大杉はびっくりしたように飛び退いて、頭を下げた。

「な、そうだったか!しまった。中途半端な田舎呼ばわりしてすまない!」

「いいんです。実際そうですから」

 夕は早速時刻表を調べ始めていた。

「スマホの充電は」

「ええ、今の所平気ですが」

「この部室、Wi Fiは飛ばしているから、ギガは気にしなくていい。一緒に全国の踏切についても調べてくれ。時刻表と照らし合わせて見た結果、3時20分に電車が通過するであろう踏切を、しらみつぶしにだ」

 夕はとりあえず「踏切 一覧」と調べた。踏切安全通行カルテなるものがヒットし、開けてみると全国の踏切についてずらりと名前まで載っている。夕の知っている、松戸市の踏切もしっかりあった。

 こうしてみると、広い広いと思っていた松戸や千葉には、踏切は存外多くないんだなと感じる。それどころか、踏切は減ってすらいるという。であれば、“敵“の拠点が踏切の近くにあるのは僥倖以外の何者でもない。

 しかし、これは1人でリストアップしていくのにだいぶ骨が折れそうだった。

「東京近郊でいいんですか?」

「おう。言葉に訛りがほとんどなかった。関東の、それも首都にだいぶ近い場所じゃないかと思うんだ。流山線を例に挙げたのもそれが理由だ」

 夕はそういう根拠があるならば良しと納得して、調べ始めていく。

「俺は各方面に電話をかける」

 大杉はメモ用紙とペンを持って、それを机の上に置いて電話をかけ始めた。

「はい…はい…ええ、そうです。網です。それと刺股も。ご用意できますか。ありがとうございます。ええ、ヘルメットは大丈夫です。あとは身を守る盾みたいなものが……ありますか!」

 物々しい雰囲気だった。もしや、再び突入となるのだろうか。

 いや、夕もそうなることくらいわかっていたはずだった。犯罪者と確定した相手のアジトを特定しようというのだ。行き着く先は突入に決まっている。
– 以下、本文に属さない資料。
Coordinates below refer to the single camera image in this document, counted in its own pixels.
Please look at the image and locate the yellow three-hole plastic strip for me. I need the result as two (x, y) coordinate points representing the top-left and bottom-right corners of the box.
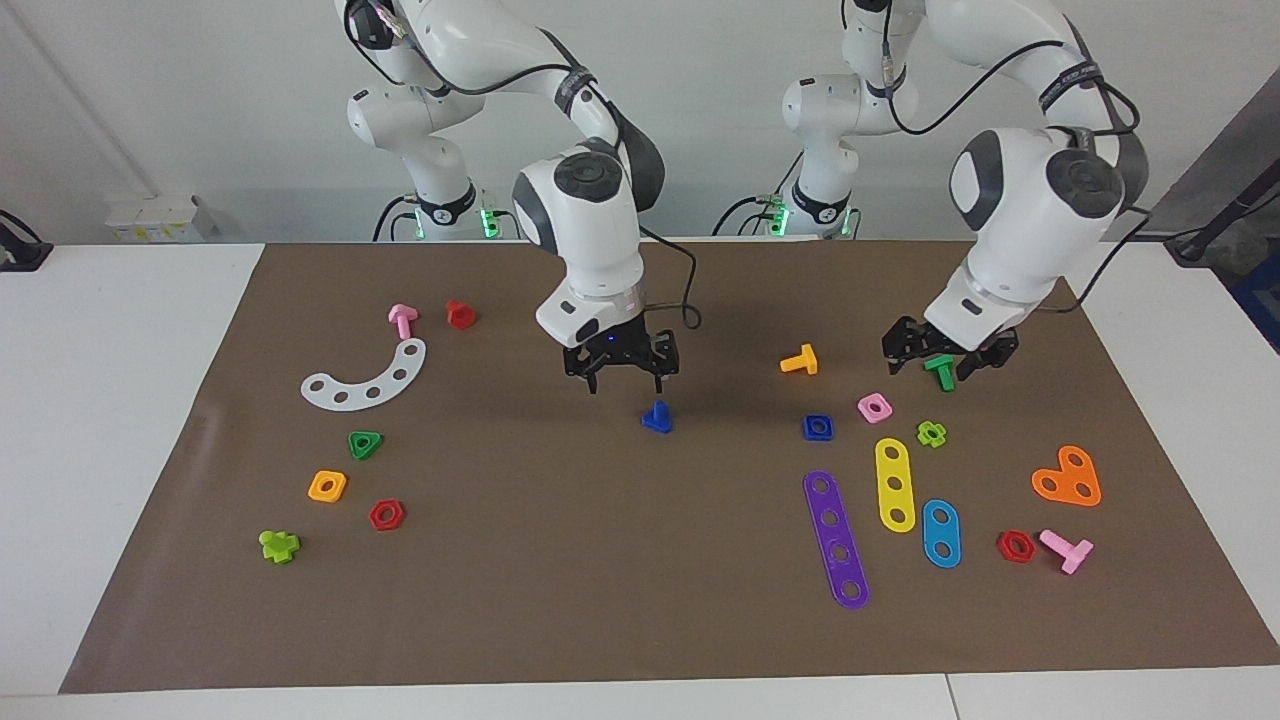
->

 するとそこへ、バタバタと数名の足音が聞こえてきたと思いきや、ドアが勢いよく開いた。

息を切らした藤野と、3人の男子生徒が立っていた。

「つ、連れてきました」

 余程全力で走ったのか、そのまま藤野はソファに倒れ込んでしまった。

「おお!3人とも来てくれたか!」

 大杉はドアの外にいる男子生徒たちを招き入れた。先程大杉が指名した3人の鉄道研究部の部員であろう。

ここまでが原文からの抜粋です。